**Problem:** In the listing that follows, copy out each line that includes the word "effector".
[Opening Working data section]
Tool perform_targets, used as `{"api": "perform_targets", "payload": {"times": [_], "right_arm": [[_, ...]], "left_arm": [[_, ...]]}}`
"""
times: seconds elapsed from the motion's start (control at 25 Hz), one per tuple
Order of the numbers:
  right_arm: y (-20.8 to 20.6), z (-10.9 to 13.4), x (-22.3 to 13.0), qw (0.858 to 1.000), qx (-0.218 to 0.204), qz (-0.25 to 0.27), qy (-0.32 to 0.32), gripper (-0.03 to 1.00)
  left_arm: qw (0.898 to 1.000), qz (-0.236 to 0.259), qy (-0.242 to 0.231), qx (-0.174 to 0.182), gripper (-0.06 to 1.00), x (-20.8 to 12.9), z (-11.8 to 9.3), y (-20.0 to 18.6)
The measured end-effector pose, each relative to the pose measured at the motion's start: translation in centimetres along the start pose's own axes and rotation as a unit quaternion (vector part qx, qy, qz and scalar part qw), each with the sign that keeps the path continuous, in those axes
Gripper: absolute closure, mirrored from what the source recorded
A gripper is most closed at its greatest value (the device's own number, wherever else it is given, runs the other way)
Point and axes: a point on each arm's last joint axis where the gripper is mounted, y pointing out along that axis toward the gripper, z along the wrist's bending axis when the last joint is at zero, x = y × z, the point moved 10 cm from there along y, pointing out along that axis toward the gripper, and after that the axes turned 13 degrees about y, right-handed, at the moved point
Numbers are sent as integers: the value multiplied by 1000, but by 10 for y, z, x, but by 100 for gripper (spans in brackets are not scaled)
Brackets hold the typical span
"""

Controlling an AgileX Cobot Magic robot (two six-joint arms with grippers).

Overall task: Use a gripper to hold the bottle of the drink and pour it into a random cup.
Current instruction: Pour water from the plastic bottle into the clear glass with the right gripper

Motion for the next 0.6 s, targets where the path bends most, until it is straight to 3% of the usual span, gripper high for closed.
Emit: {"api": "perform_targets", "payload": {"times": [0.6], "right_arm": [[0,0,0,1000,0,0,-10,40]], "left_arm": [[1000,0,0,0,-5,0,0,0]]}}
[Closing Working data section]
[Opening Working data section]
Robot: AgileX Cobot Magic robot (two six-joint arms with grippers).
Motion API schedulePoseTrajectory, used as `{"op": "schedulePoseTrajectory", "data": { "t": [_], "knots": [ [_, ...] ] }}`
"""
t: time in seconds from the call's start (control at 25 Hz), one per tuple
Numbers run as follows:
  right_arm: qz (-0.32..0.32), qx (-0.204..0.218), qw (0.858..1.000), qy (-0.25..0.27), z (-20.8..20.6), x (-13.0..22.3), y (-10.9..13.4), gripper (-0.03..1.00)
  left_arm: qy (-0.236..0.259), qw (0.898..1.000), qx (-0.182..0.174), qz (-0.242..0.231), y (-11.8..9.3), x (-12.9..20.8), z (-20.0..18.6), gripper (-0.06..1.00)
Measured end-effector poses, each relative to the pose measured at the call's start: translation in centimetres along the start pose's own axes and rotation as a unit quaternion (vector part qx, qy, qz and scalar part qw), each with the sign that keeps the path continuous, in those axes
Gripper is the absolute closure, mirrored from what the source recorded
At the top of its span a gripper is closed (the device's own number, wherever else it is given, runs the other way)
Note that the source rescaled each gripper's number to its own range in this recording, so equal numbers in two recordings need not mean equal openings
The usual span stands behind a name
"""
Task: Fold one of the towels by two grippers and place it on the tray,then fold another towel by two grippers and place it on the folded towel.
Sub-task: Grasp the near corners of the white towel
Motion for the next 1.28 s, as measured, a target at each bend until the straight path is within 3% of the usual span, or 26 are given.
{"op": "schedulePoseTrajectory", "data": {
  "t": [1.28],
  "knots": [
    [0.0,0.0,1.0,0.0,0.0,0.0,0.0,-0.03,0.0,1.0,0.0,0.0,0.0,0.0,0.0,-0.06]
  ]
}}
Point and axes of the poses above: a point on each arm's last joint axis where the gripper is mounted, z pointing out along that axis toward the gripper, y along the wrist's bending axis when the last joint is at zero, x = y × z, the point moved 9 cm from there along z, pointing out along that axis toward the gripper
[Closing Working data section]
**Solution to this problem:**
The measured end-effector pose, each relative to the pose measured at the motion's start: translation in centimetres along the start pose's own axes and rotation as a unit quaternion (vector part qx, qy, qz and scalar part qw), each with the sign that keeps the path continuous, in those axes
Measured end-effector poses, each relative to the pose measured at the call's start: translation in centimetres along the start pose's own axes and rotation as a unit quaternion (vector part qx, qy, qz and scalar part qw), each with the sign that keeps the path continuous, in those axes

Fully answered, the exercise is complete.